Per potere accedere al contributo regionale – sulla base della legge nazionale 113/92 “Un albero per ogni neonato” – relativo ai nati residenti nell’anno 2008, i Comuni devono inviare alla Regione Emilia-Romagna-Servizio Parchi e Risorse forestali entro il 31 maggio 2010 il modulo di certificazione attestante il numero dei bambini nati nell’anno di riferimento e il relativo numero di piante messe a dimora.

La legge nazionale 113 del 29 gennaio 1992 prevede l’obbligo per il Comune di residenza di porre a dimora un albero per ogni neonato, a seguito della registrazione anagrafica.
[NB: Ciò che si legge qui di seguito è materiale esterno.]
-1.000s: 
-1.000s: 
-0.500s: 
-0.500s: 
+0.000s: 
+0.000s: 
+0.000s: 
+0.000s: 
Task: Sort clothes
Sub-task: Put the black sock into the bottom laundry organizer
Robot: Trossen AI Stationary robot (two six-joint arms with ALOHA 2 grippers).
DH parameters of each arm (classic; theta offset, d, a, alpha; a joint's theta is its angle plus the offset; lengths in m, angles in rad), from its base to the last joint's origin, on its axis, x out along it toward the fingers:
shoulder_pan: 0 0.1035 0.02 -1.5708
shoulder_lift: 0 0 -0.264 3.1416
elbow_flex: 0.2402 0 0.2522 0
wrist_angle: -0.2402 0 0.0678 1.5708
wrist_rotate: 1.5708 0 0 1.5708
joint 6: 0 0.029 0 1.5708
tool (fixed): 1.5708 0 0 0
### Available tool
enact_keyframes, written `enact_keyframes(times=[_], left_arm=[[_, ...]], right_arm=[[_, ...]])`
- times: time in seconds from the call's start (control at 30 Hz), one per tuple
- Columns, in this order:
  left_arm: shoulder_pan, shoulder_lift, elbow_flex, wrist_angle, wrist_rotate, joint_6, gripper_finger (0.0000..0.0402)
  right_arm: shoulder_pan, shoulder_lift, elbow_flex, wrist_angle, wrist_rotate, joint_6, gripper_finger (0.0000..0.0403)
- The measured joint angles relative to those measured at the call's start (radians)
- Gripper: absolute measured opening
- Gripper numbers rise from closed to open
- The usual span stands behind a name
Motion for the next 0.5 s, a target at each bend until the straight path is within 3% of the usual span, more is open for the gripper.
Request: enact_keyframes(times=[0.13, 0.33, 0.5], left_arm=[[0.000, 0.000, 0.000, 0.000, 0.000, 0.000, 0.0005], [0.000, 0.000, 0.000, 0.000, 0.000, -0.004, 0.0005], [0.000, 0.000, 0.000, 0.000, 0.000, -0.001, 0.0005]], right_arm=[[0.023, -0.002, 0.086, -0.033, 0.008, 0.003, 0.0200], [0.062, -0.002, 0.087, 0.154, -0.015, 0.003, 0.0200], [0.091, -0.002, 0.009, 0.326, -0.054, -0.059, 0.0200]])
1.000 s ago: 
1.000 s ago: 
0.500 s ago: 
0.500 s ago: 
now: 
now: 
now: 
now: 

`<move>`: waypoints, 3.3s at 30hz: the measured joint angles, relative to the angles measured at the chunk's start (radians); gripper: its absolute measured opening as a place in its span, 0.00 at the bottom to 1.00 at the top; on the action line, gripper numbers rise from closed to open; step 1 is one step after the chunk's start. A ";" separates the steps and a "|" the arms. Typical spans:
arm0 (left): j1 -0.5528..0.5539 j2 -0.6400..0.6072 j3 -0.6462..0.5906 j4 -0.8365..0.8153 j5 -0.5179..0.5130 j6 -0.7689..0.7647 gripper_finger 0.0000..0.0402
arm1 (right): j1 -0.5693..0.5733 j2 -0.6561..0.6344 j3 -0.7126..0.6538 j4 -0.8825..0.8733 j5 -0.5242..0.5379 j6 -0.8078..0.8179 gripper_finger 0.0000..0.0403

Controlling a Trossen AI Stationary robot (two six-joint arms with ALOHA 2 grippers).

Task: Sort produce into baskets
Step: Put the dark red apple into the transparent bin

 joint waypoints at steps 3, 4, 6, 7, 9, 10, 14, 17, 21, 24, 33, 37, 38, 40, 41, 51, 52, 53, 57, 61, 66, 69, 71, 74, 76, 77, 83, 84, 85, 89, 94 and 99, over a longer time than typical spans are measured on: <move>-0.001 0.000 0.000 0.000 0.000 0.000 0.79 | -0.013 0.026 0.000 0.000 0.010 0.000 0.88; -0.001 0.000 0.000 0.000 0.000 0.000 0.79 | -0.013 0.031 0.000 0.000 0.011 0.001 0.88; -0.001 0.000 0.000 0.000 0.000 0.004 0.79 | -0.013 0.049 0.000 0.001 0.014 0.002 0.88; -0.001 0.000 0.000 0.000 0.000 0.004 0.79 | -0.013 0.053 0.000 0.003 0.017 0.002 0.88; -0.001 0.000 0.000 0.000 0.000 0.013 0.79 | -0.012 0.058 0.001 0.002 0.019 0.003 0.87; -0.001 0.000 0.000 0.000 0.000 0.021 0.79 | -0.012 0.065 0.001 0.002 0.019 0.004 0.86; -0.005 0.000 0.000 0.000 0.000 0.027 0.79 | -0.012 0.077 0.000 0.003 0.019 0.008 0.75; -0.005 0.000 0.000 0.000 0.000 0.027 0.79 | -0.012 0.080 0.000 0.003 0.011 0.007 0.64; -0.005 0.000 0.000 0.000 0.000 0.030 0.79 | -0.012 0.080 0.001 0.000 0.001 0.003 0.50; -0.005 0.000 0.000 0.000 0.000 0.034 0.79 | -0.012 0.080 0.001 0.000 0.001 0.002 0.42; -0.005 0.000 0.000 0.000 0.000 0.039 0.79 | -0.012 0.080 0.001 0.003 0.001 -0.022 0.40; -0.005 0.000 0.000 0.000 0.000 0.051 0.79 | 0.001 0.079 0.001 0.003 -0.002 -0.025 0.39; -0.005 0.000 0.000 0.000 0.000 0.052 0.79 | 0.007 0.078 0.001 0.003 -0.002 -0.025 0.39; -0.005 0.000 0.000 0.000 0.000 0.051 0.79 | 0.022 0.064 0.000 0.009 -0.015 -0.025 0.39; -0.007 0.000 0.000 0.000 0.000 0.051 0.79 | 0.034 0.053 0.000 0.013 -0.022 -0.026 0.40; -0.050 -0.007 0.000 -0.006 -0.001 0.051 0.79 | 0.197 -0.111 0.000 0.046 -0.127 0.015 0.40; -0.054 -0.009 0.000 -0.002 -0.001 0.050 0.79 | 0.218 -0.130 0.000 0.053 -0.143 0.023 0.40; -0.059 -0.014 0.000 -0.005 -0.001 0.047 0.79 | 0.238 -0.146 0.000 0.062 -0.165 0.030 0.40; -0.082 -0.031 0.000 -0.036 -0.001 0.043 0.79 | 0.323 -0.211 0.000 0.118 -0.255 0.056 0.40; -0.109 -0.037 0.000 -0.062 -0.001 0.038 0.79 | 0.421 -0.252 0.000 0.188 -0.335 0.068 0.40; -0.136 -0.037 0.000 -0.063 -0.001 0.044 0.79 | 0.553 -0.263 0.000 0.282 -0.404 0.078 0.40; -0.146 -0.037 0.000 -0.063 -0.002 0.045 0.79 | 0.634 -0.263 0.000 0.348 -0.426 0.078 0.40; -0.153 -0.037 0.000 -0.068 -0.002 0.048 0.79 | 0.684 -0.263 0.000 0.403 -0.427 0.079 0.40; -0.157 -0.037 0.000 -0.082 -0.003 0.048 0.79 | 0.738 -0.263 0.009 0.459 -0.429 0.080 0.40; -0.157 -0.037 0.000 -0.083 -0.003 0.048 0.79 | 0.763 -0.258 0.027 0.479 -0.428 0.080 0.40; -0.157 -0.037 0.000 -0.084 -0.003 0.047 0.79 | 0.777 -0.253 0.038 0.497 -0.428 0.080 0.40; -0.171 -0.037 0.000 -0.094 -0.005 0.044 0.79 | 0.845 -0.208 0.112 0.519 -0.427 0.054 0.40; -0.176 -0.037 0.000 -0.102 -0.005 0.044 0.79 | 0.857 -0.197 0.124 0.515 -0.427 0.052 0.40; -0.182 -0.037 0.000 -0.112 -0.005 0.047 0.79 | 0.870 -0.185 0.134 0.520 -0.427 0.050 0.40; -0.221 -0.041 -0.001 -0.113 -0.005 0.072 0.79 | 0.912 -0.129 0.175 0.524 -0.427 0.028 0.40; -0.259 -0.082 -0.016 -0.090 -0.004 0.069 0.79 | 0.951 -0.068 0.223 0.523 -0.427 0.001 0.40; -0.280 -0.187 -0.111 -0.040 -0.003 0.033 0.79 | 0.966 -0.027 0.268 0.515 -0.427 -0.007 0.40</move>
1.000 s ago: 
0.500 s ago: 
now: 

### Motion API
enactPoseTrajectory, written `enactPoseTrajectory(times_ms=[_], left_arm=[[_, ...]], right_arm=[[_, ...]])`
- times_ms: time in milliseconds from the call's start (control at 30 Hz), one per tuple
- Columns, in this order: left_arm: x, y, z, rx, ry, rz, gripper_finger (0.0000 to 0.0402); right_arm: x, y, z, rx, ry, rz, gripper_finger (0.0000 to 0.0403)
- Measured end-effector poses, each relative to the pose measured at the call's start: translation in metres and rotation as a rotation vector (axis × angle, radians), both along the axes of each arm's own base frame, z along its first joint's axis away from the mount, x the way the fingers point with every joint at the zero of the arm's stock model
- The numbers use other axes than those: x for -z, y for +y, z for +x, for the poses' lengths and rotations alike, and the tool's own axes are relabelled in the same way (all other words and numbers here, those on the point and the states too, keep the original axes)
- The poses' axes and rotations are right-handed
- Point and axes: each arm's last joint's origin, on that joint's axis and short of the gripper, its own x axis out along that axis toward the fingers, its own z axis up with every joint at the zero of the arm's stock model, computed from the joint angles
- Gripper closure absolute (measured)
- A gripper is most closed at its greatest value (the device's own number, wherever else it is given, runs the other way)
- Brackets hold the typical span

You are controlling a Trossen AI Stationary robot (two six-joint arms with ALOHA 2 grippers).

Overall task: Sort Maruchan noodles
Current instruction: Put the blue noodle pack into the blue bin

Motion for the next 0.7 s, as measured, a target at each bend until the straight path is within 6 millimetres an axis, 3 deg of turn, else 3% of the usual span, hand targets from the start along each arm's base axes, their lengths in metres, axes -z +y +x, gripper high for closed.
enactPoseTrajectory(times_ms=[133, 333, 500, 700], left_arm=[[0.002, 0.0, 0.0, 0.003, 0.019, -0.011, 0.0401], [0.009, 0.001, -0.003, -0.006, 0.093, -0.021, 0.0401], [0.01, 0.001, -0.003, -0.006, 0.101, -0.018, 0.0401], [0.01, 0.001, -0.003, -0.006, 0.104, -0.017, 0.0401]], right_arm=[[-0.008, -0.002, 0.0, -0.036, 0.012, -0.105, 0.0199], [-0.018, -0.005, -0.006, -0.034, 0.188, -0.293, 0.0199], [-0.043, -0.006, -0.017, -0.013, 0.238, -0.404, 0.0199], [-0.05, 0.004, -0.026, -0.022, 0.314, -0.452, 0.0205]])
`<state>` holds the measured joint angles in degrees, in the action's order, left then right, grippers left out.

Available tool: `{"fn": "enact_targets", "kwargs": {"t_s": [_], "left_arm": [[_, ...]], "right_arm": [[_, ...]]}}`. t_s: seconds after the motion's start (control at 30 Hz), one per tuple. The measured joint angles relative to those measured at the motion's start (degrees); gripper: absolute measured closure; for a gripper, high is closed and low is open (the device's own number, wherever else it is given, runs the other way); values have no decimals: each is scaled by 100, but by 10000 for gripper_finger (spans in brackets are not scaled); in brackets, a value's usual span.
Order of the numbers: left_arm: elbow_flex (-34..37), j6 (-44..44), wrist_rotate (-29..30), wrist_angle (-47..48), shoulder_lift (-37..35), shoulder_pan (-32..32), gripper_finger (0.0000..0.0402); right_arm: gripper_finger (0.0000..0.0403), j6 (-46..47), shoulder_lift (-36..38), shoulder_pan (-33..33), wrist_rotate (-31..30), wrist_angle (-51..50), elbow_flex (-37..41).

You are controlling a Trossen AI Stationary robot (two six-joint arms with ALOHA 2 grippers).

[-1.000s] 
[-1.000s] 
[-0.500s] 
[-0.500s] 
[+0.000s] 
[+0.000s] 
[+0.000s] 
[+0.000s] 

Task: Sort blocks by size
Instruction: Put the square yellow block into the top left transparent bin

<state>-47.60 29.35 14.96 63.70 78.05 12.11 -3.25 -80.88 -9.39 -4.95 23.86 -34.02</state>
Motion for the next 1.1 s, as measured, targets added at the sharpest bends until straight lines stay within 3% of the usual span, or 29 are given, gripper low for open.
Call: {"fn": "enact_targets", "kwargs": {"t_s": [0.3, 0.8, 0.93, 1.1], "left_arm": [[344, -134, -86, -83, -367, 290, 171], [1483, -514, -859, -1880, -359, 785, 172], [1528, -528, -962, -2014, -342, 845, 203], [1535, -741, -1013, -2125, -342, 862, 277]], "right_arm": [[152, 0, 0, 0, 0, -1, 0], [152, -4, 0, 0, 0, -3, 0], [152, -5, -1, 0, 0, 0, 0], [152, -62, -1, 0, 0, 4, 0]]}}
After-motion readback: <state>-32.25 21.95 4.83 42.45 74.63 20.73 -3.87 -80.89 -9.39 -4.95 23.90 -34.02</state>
Sono poi le Regioni ad indicare le specie arboree da valorizzare, ad assicurare ai Comuni stessi la fornitura delle piante (prodotte per la maggior parte nei vivai forestali pubblici della Regione), ad erogare i contributi.
Tocca ai Comuni piantare gli alberi e comunicare alle famiglie tipologia e luogo (di solito parchi pubblici o nuove aree da rendere verdi) entro dodici mesi dalla registrazione anagrafica di ogni neonato. Generalmente le piante utilizzate sono di circa 2-3 anni d´età, alte da 1,5 a 2 metri.

Ad oggi la Regione ha distribuito ai Comuni dai propri vivai forestali circa 138mila piante da mettere a dimora (l’equivalente di altrettanti bambini venuti alla luce dal 1992 al 2006). L’auspicio espresso è quello di una sempre maggiore partecipazione sul territorio, specie a nord della via Emilia.

Sono ammesse a contributo solo le piante provenienti dai vivai forestali gestiti direttamente dall’Amministrazione regionale oppure da quelli la cui conduzione è passata in forma convenzionata a terzi. La somma messa a disposizione annualmente dalla Regione viene ripartita tra quei Comuni che, a seguito di istruttoria, risultano aver rispettato gli obblighi di legge.